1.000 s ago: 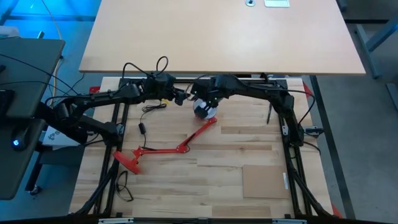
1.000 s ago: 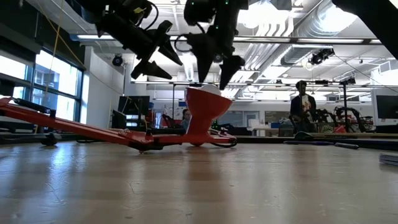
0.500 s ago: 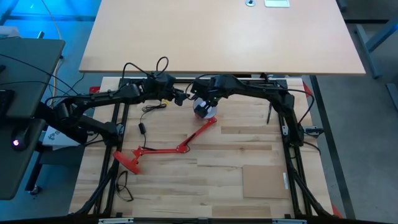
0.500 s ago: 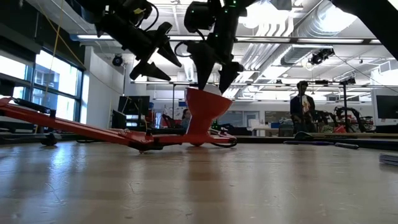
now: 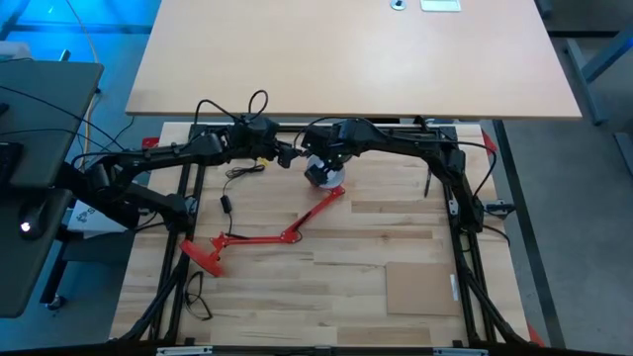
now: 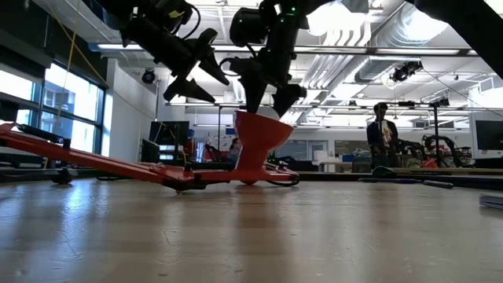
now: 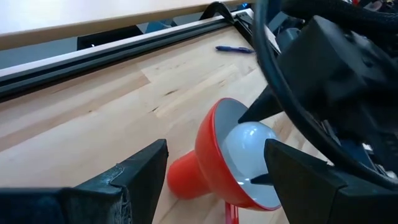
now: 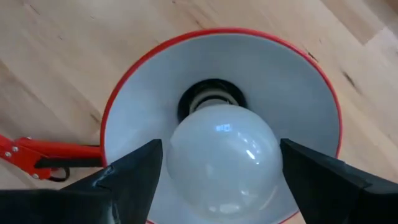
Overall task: Screw lightbulb
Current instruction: Remove the lightbulb from the desk lamp
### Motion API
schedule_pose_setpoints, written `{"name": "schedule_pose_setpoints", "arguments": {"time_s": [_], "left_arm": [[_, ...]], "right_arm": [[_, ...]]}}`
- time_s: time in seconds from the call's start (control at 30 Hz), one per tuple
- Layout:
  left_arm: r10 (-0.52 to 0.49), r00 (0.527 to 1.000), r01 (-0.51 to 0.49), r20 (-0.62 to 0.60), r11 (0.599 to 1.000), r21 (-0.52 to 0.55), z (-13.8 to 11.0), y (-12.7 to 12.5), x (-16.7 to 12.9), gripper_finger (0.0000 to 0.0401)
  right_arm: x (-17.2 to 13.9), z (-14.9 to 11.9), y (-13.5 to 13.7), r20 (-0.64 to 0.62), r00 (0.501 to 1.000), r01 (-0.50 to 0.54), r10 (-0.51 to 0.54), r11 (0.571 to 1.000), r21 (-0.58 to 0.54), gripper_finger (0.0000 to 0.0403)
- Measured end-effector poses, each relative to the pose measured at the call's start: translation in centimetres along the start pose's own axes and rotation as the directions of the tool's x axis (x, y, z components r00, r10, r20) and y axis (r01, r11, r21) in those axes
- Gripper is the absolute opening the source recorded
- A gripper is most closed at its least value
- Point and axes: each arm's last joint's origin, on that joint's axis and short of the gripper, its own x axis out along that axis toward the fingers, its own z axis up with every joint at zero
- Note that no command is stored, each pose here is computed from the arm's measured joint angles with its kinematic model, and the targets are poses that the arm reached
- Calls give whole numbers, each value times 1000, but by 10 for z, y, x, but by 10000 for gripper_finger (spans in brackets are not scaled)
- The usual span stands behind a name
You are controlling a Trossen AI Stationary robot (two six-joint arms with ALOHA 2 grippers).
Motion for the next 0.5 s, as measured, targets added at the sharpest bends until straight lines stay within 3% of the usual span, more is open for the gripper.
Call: {"name": "schedule_pose_setpoints", "arguments": {"time_s": [0.3, 0.5], "left_arm": [[-2, 1000, 2, 0, 1000, 0, 0, 0, 0, 261], [-2, 1000, 2, -1, 1000, 1, 0, 0, 0, 261]], "right_arm": [[0, -1, 0, -18, 1000, -1, 3, 989, 150, 311], [0, -2, 0, -38, 999, -15, 28, 954, 301, 311]]}}
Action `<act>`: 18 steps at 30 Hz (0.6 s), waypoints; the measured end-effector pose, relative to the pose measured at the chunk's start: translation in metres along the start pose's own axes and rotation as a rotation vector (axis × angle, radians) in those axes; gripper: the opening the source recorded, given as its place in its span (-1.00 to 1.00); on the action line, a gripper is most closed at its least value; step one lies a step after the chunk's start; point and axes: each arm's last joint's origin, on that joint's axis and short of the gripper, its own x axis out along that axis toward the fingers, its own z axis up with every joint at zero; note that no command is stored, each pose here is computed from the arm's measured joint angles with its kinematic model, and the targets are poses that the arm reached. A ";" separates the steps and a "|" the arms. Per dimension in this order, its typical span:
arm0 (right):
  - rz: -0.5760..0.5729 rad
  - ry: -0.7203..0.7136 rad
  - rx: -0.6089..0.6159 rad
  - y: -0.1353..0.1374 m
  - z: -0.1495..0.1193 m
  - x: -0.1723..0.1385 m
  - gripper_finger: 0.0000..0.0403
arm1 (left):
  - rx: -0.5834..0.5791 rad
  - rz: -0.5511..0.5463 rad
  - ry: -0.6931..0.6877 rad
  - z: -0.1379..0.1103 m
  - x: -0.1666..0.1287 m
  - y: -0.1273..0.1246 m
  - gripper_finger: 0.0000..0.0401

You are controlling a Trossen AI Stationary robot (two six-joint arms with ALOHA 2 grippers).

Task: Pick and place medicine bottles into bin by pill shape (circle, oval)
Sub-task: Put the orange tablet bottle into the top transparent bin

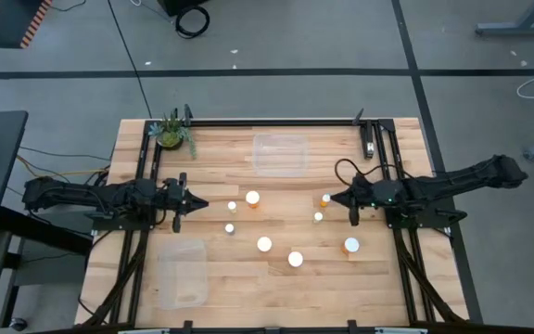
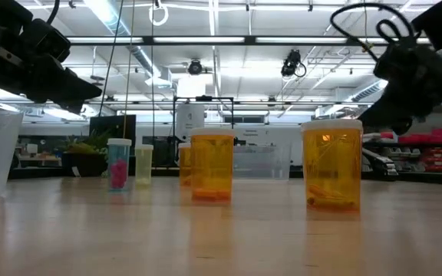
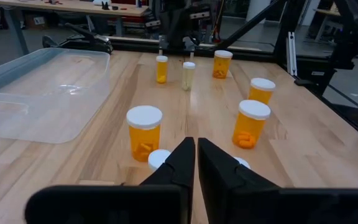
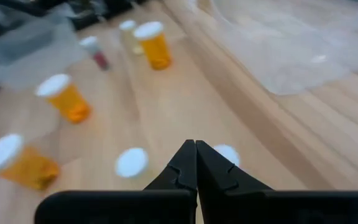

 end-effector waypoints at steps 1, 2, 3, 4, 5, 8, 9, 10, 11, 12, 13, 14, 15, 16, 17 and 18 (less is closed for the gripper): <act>-0.019 0.006 0.010 0.000 0.003 0.002 -0.96 | 0.000 0.000 -0.001 0.000 0.000 0.000 -0.87; -0.037 0.013 0.017 0.000 0.006 0.004 -0.96 | 0.000 0.000 -0.001 0.000 0.000 0.000 -0.87; -0.057 0.024 0.018 0.000 0.010 0.005 -0.96 | 0.000 0.000 0.000 0.000 0.000 0.000 -0.86; -0.077 0.044 0.017 0.000 0.013 0.007 -0.96 | 0.000 0.000 0.000 0.000 0.000 0.000 -0.85; -0.098 0.067 0.013 0.000 0.015 0.008 -0.96 | 0.000 0.000 0.000 0.000 0.000 0.000 -0.85; -0.156 0.146 -0.003 0.001 0.023 0.011 -0.95 | 0.000 0.000 0.000 0.000 0.000 0.000 -0.83; -0.174 0.164 -0.008 0.002 0.025 0.012 -0.92 | 0.000 0.000 0.000 0.000 0.000 0.000 -0.82; -0.192 0.179 -0.012 0.002 0.029 0.013 -0.88 | 0.000 0.000 0.000 0.000 0.000 0.000 -0.82; -0.208 0.191 -0.015 0.004 0.033 0.014 -0.83 | 0.000 0.000 0.000 0.000 0.000 0.000 -0.82; -0.221 0.204 -0.016 0.005 0.037 0.016 -0.76 | 0.000 0.000 0.000 0.000 0.000 0.000 -0.83; -0.234 0.220 -0.018 0.006 0.042 0.017 -0.69 | 0.000 0.000 0.000 0.000 0.000 0.000 -0.83; -0.245 0.234 -0.020 0.008 0.046 0.018 -0.61 | 0.000 0.000 0.000 0.000 0.000 0.000 -0.84; -0.258 0.251 -0.023 0.009 0.050 0.019 -0.53 | 0.000 0.000 0.000 0.000 0.000 0.000 -0.85; -0.273 0.270 -0.024 0.009 0.053 0.021 -0.45 | 0.000 0.000 -0.001 0.000 0.000 0.000 -0.86; -0.289 0.291 -0.027 0.009 0.056 0.023 -0.38 | 0.000 0.000 0.000 0.000 0.000 0.000 -0.86; -0.302 0.311 -0.032 0.009 0.058 0.025 -0.31 | 0.000 0.000 0.000 0.000 0.000 0.000 -0.87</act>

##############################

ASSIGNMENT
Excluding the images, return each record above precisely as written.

REPLY TO THE EXERCISE
1.000 s ago: 
1.000 s ago: 
0.500 s ago: 
0.500 s ago: 
now: 
now: 
now: 
now: 
Overall task: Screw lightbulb
Current instruction: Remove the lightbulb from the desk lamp
### Motion API
schedule_pose_setpoints, written `{"name": "schedule_pose_setpoints", "arguments": {"time_s": [_], "left_arm": [[_, ...]], "right_arm": [[_, ...]]}}`
- time_s: time in seconds from the call's start (control at 30 Hz), one per tuple
- Layout:
  left_arm: r10 (-0.52 to 0.49), r00 (0.527 to 1.000), r01 (-0.51 to 0.49), r20 (-0.62 to 0.60), r11 (0.599 to 1.000), r21 (-0.52 to 0.55), z (-13.8 to 11.0), y (-12.7 to 12.5), x (-16.7 to 12.9), gripper_finger (0.0000 to 0.0401)
  right_arm: x (-17.2 to 13.9), z (-14.9 to 11.9), y (-13.5 to 13.7), r20 (-0.64 to 0.62), r00 (0.501 to 1.000), r01 (-0.50 to 0.54), r10 (-0.51 to 0.54), r11 (0.571 to 1.000), r21 (-0.58 to 0.54), gripper_finger (0.0000 to 0.0403)
- Measured end-effector poses, each relative to the pose measured at the call's start: translation in centimetres along the start pose's own axes and rotation as the directions of the tool's x axis (x, y, z components r00, r10, r20) and y axis (r01, r11, r21) in those axes
- Gripper is the absolute opening the source recorded
- A gripper is most closed at its least value
- Point and axes: each arm's last joint's origin, on that joint's axis and short of the gripper, its own x axis out along that axis toward the fingers, its own z axis up with every joint at zero
- Note that no command is stored, each pose here is computed from the arm's measured joint angles with its kinematic model, and the targets are poses that the arm reached
- Calls give whole numbers, each value times 1000, but by 10 for z, y, x, but by 10000 for gripper_finger (spans in brackets are not scaled)
- The usual span stands behind a name
You are controlling a Trossen AI Stationary robot (two six-joint arms with ALOHA 2 grippers).
Motion for the next 0.5 s, as measured, targets added at the sharpest bends until straight lines stay within 3% of the usual span, more is open for the gripper.
Call: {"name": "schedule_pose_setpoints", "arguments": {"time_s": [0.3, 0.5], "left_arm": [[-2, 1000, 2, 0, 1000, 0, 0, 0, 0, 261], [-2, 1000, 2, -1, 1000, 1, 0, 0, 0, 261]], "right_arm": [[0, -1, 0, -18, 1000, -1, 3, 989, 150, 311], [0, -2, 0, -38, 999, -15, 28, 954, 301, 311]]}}
Action `<act>`: 18 steps at 30 Hz (0.6 s), waypoints; the measured end-effector pose, relative to the pose measured at the chunk's start: translation in metres along the start pose's own axes and rotation as a rotation vector (axis × angle, radians) in those axes; gripper: the opening the source recorded, given as its place in its span (-1.00 to 1.00); on the action line, a gripper is most closed at its least value; step one lies a step after the chunk's start; point and axes: each arm's last joint's origin, on that joint's axis and short of the gripper, its own x axis out along that axis toward the fingers, its own z axis up with every joint at zero; note that no command is stored, each pose here is computed from the arm's measured joint angles with its kinematic model, and the targets are poses that the arm reached. A ";" separates the steps and a "|" the arms. Per dimension in this order, its typical span:
arm0 (right):
  - rz: -0.5760..0.5729 rad
  - ry: -0.7203..0.7136 rad
  - rx: -0.6089..0.6159 rad
  - y: -0.1353..0.1374 m
  - z: -0.1495..0.1193 m
  - x: -0.1723..0.1385 m
  - gripper_finger: 0.0000..0.0403
arm1 (left):
  - rx: -0.5834..0.5791 rad
  - rz: -0.5511..0.5463 rad
  - ry: -0.6931..0.6877 rad
  - z: -0.1379..0.1103 m
  - x: -0.1666..0.1287 m
  - y: -0.1273..0.1246 m
  - gripper_finger: 0.0000..0.0401

You are controlling a Trossen AI Stationary robot (two six-joint arms with ALOHA 2 grippers).

Task: Pick and place medicine bottles into bin by pill shape (circle, oval)
Sub-task: Put the orange tablet bottle into the top transparent bin


 end-effector waypoints at steps 1, 2, 3, 4, 5, 8, 9, 10, 11, 12, 13, 14, 15, 16, 17 and 18 (less is closed for the gripper): <act>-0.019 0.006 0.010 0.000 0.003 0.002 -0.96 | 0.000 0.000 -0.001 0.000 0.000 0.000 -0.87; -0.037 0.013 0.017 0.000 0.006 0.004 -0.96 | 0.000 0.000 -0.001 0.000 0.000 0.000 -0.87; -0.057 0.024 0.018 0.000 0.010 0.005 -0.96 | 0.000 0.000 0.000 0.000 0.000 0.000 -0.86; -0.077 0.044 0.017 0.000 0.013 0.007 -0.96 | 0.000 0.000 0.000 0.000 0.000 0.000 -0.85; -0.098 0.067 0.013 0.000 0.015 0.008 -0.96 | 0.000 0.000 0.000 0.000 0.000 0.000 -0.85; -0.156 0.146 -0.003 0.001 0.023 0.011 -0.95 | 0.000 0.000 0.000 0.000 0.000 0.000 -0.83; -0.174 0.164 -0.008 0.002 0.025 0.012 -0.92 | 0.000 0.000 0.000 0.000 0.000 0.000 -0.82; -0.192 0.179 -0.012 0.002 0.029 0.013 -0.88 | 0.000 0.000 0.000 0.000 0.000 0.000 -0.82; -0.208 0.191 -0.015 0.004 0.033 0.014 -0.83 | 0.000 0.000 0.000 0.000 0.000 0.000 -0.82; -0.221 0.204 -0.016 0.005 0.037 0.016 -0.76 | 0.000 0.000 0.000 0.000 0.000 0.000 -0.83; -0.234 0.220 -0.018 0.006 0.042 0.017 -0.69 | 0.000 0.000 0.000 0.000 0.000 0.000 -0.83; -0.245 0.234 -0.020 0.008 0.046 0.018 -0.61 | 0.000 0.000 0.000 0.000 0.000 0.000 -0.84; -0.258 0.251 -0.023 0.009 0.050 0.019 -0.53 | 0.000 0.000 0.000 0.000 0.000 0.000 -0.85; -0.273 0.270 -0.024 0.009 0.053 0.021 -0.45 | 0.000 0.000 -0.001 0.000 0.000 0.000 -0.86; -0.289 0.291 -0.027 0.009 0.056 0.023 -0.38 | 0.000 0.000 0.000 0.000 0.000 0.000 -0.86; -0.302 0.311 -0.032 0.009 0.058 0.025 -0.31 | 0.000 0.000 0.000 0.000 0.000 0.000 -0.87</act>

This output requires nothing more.